Menurut Bhima, pemerintah sudah seharusnya memberikan regulasi soal social commerce sejak dini. Bahkan, dibutuhkan ketegasan dan kerja sama antara para kementerian membuat aturan jelas terkait social commerce.
"Karena ada ego di antara Kementerian. Ini penyakit kita nih. Yang satu bilang, sosial media di bawah saya ya karena Kemenkominfo. Satu lagi bilang tapi kan ada perdagangan. Makanya harus diregulasi di bawah Kementerian Perdagangan. Seharusnya seluruh pihak-pihak ini duduklah gitu. Nah itu yang enggak dilakukan," tutur Bhima.
Pendapat yang sama dituturkan Anggota Ombudsman Ahmad Alamsyah Saragih. Ia menilai pemerintah perlu harus menerapkan tata kelola dan mengambil langkah tegas dalam membuat aturan perdagangan digitalisasi guna mencegah praktir impor ilegal.
"Kalau kemarin belaga sekali kita tolak nikel dan lain sebagainya, ini harus berani juga dong, untuk UKM. Masa cuma penambang-penambang aja yang dibela pemerintah, mau dinaikkan nilai tambahnya," kata Ahmad.
"Untuk UKM, pemerintah juga harus memperlakukan hal sama. Menteri perdagangan harus bentuk tim, melakukan diplomasi ekonominya secara internasional. Mulai menyatakan kami menolak, misalnya ketentuan-ketentuan penjualan langsung dengan kriteria abcd. Itu bisa diatur," lanjutnya.

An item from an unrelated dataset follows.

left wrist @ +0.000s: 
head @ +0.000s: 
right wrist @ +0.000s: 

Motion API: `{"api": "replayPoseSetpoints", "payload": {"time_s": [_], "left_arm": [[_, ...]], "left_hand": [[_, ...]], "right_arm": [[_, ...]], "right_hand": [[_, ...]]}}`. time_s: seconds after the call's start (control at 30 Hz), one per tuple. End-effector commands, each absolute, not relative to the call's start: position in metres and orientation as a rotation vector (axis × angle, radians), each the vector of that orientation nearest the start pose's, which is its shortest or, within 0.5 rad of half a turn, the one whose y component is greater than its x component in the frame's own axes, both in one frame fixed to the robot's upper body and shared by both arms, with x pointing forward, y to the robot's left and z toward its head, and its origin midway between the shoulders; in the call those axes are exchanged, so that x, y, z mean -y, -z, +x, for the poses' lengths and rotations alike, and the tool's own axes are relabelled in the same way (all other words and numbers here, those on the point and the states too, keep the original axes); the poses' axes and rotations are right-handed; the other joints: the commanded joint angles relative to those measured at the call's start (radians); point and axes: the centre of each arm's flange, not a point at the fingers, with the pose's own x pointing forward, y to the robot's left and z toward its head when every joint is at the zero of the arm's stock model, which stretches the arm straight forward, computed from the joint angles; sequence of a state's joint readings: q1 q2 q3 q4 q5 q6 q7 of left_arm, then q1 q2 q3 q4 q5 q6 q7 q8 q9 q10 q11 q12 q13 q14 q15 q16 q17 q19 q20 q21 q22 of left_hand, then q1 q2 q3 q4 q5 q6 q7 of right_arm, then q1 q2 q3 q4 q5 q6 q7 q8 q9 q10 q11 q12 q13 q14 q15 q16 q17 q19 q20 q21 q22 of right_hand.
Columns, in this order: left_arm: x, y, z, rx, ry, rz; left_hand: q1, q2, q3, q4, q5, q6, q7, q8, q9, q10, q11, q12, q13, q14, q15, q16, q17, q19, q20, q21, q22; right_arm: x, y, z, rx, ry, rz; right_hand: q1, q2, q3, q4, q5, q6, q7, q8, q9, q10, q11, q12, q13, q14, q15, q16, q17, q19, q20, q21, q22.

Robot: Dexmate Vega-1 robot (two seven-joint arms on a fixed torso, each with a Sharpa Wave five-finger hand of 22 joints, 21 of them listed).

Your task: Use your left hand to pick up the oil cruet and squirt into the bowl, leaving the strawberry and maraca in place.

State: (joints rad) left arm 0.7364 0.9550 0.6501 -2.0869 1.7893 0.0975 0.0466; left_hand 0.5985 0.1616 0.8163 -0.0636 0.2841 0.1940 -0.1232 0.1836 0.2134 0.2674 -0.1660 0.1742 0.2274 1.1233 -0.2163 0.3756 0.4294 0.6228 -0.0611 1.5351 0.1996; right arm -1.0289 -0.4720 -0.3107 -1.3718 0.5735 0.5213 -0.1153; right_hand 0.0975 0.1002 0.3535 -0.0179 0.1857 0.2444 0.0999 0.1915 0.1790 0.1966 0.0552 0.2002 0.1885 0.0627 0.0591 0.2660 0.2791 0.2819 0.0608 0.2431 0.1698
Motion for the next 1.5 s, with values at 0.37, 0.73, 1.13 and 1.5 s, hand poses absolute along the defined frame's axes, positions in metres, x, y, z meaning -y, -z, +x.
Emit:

Selain itu, Ahmad juga berharap pemerintah harus mengeluarkan kebijakan-kebijakan tepat dalam pemberantasan impor ilegal. "Saya berharap jangan lakukan kebijakan-kebijakan yang sifatnya gimmick seperti bakar impor pakaian bekas yang persentasenya cuma 2,2 persen. Kalau bahasa akademiknya, kebijakan yang tidak memenuhi kaidah-kaidah pareto," ucapnya.